Aim of the exercise: Each line from the one with "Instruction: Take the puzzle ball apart" through the last line of the records must be output exactly, both ends included.

************

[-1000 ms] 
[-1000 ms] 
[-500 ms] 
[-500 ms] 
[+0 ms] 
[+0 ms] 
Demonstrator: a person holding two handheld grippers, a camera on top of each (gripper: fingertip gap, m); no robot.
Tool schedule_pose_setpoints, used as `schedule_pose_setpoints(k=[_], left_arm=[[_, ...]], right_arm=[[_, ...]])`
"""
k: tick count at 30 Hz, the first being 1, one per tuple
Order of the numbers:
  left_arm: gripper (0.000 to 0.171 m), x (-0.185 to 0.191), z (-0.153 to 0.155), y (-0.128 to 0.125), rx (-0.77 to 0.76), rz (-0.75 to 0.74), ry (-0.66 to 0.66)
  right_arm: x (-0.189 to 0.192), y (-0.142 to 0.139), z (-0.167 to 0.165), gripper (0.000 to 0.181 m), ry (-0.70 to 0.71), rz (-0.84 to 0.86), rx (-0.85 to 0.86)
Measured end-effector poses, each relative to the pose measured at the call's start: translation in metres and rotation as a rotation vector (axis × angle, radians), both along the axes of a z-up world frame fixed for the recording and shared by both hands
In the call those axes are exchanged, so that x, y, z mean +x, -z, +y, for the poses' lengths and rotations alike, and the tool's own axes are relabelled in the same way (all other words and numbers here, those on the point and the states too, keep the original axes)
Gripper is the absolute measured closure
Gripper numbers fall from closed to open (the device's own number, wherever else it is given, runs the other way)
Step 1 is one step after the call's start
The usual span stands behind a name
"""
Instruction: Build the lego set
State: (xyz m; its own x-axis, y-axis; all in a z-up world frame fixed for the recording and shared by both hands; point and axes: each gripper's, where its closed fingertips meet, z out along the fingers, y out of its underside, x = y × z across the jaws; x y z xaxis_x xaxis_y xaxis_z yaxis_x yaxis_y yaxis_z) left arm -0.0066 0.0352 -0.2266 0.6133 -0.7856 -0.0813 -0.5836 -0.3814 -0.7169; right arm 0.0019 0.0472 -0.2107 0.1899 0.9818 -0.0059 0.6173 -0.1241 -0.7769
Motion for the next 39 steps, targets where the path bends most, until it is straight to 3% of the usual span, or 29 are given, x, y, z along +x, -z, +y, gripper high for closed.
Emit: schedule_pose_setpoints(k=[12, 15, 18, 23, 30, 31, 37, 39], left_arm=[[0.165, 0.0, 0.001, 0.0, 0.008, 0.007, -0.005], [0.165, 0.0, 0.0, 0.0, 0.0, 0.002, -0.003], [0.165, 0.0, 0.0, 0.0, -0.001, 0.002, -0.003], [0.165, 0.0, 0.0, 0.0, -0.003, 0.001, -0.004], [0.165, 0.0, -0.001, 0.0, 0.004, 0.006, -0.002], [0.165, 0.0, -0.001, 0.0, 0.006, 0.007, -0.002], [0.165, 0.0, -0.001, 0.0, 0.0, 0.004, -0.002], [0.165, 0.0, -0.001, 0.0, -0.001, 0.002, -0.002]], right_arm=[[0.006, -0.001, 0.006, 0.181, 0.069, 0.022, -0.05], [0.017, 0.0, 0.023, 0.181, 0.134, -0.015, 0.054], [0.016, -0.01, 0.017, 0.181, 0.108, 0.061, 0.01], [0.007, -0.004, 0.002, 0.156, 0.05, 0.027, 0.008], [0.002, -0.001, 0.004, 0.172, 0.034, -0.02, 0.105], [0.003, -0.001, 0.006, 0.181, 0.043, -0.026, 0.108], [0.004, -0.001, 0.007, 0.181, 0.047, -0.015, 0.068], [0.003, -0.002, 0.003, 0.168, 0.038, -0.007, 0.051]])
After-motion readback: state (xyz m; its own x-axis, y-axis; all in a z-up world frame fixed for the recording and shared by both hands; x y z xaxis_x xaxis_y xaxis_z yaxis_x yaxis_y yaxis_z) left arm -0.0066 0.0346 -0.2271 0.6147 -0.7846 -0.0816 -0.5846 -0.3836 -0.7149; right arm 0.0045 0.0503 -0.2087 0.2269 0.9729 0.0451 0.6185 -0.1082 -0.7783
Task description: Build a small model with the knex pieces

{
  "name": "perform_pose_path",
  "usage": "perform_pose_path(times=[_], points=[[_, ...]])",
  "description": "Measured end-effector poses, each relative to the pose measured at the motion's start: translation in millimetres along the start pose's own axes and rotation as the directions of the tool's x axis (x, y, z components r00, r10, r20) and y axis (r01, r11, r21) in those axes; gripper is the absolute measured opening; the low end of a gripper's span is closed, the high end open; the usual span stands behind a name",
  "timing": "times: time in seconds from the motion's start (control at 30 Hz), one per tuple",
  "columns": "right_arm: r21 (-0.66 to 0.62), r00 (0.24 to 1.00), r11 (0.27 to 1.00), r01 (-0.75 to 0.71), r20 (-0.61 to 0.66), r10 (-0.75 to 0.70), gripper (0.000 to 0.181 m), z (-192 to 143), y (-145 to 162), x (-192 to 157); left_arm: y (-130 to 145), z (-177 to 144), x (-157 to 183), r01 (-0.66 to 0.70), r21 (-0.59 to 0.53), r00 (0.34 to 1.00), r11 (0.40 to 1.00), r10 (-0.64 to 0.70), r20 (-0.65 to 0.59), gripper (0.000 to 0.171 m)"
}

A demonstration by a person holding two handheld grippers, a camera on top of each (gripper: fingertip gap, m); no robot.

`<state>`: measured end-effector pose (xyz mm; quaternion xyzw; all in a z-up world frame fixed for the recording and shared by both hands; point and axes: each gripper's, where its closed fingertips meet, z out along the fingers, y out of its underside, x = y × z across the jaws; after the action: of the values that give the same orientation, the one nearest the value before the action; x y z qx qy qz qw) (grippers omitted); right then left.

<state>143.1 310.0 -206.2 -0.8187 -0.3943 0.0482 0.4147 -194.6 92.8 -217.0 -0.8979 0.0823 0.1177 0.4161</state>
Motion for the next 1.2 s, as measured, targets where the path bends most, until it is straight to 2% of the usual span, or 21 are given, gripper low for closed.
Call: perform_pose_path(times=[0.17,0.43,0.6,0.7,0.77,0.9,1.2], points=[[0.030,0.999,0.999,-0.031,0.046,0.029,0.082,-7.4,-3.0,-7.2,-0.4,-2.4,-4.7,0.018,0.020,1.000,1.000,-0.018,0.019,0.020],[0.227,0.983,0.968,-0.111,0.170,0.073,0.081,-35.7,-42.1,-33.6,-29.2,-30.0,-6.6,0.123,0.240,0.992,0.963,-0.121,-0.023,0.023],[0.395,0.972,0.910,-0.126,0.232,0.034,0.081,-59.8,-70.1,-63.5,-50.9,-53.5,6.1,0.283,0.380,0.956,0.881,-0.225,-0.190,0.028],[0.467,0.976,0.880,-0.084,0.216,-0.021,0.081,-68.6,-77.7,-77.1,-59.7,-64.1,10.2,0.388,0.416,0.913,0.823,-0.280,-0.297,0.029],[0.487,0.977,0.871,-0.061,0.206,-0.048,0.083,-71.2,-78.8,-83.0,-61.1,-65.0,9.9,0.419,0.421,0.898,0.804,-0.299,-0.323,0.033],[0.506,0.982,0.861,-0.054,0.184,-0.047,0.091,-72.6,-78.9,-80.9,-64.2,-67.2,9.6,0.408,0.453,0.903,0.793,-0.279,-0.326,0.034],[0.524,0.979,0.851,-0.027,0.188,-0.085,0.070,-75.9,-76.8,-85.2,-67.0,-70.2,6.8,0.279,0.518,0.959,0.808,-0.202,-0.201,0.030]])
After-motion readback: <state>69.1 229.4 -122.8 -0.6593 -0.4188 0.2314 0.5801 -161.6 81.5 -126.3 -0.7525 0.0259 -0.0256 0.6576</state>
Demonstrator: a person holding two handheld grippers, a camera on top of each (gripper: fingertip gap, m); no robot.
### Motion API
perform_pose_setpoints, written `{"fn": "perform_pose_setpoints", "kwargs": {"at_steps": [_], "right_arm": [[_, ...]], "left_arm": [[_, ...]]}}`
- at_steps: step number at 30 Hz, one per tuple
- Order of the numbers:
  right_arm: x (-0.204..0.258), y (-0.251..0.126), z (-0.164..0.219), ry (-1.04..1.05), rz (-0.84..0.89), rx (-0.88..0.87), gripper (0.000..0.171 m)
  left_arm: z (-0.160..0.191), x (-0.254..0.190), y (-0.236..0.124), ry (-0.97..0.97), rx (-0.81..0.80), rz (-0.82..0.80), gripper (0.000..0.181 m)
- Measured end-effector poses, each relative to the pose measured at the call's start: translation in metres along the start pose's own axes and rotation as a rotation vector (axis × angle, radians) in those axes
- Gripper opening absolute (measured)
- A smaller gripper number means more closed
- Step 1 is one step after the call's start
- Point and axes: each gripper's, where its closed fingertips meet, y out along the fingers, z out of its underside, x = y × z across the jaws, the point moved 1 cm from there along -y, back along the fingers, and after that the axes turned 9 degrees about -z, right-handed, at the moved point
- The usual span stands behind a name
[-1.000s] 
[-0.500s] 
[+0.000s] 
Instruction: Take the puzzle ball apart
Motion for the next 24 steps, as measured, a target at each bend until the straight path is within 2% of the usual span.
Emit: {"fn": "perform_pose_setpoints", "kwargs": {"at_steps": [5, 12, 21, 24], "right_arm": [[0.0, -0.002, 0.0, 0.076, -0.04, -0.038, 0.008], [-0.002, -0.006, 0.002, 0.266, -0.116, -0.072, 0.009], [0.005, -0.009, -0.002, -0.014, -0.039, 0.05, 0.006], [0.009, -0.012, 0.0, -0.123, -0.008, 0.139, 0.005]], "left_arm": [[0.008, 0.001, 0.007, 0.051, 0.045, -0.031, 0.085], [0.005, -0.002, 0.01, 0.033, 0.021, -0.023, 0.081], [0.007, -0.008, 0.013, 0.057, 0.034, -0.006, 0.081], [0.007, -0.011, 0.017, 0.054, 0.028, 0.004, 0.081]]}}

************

Answer for the task:
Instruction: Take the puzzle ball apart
Motion for the next 24 steps, as measured, a target at each bend until the straight path is within 2% of the usual span.
Emit: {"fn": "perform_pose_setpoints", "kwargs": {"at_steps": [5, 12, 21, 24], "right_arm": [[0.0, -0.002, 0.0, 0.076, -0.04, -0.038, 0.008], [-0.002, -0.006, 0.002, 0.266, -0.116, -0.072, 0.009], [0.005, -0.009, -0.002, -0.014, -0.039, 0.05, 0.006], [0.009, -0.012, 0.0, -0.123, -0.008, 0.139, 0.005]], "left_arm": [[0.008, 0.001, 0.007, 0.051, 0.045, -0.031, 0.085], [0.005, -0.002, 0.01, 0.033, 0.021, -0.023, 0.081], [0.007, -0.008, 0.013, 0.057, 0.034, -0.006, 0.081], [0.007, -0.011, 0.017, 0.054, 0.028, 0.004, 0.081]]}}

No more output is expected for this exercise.